Does voter ID prevent fraud or prevent voting?
Topic 10.1
Though he opposed forced segregation, Republican 1964 presidential candidate, Senator Barry Goldwater of Arizona, voted against the bill, remarking, "You can't legislate morality." Goldwater had supported previous attempts to pass civil rights legislation in 1957 and 1960 as well as the 24th Amendment outlawing the poll tax. He also was a lifetime member of the NAACP. He stated that the reason for his opposition to the 1964 bill was Titles II and VII, which both dealt with employment, making him infer that the law would end in the government dictating hiring and firing policy for millions of Americans. In his opinion, this violated individual liberty and states' rights.
(a) How would you respond to Goldwater’s argument? Address his points on legislating morality, individual liberty, and states rights.

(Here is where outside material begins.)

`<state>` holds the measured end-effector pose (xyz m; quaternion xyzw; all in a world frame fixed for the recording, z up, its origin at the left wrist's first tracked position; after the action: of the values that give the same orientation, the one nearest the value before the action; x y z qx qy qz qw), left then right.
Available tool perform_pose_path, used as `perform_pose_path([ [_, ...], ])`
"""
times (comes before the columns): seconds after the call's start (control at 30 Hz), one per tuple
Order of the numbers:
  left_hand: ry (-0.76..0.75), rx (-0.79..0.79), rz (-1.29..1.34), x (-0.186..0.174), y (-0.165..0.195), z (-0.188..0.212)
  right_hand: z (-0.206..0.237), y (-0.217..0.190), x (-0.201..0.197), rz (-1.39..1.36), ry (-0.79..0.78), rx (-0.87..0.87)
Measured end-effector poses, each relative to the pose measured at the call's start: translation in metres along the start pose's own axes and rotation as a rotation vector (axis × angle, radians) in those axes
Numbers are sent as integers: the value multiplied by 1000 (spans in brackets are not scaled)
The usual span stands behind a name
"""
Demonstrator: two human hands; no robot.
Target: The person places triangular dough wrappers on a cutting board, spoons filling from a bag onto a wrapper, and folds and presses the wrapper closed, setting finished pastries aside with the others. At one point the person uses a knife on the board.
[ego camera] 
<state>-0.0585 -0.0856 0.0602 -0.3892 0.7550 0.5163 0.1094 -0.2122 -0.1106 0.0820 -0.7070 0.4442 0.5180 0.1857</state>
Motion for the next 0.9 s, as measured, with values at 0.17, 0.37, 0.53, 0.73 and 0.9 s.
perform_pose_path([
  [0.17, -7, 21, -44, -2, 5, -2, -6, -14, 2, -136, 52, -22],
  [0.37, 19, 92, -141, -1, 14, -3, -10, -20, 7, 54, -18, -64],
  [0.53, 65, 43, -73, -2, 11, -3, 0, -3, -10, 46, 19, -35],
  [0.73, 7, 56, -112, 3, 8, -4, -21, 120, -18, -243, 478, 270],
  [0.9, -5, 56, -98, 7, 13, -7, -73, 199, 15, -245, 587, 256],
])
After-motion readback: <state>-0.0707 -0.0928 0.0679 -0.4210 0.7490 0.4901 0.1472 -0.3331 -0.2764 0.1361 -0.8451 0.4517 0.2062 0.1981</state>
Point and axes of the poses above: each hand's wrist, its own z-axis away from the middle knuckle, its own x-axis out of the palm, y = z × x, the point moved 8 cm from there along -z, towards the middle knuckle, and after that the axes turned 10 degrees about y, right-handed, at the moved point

(b)How does Federalism and the 10th Amendment relate to the Civil Rights Act of 1964 and Voting Rights Act of 1965?
Topic 10.2
In the case Shelby County v. Holder (2013), the Supreme Court eliminated the preclearance requirement listed in the Voting Rights Act.
Chief Justice John Robert’s stated “During the Freedom Summer of 1964 in Philadelphia, Mississippi, three men were murdered while working in the area to register African-American voters. On Bloody Sunday in Selma, Alabama in 1965, police beat and used tear gas on hundreds marching in support of enfranchising African-Americans. Today, both Philadelphia and Mississippi and Selma, Alabama have African-Americans mayors…Our country has changed, it has wiped away so much of its racist past…[the Voting Rights Act[ employed extraordinary measures to address an extraordinary problem [and that in the 40 years since] voting tests were abolished, disparities in voter registration and turnout due to race were erased, and African-Americans attained political office in record numbers. Yet the coverage formula that Congress reauthorized in 2006 ignores these developments, keeping the focus on decades-old problems, rather than current data reflecting current needs.”
A)Identify why does Justice Roberts believe there is no need for preclearance?
B)Describe 3 limitations that exist in voting today. Do you consider these “extraordinary problems” that require government action?
C)What voter qualifications should exist today, if any?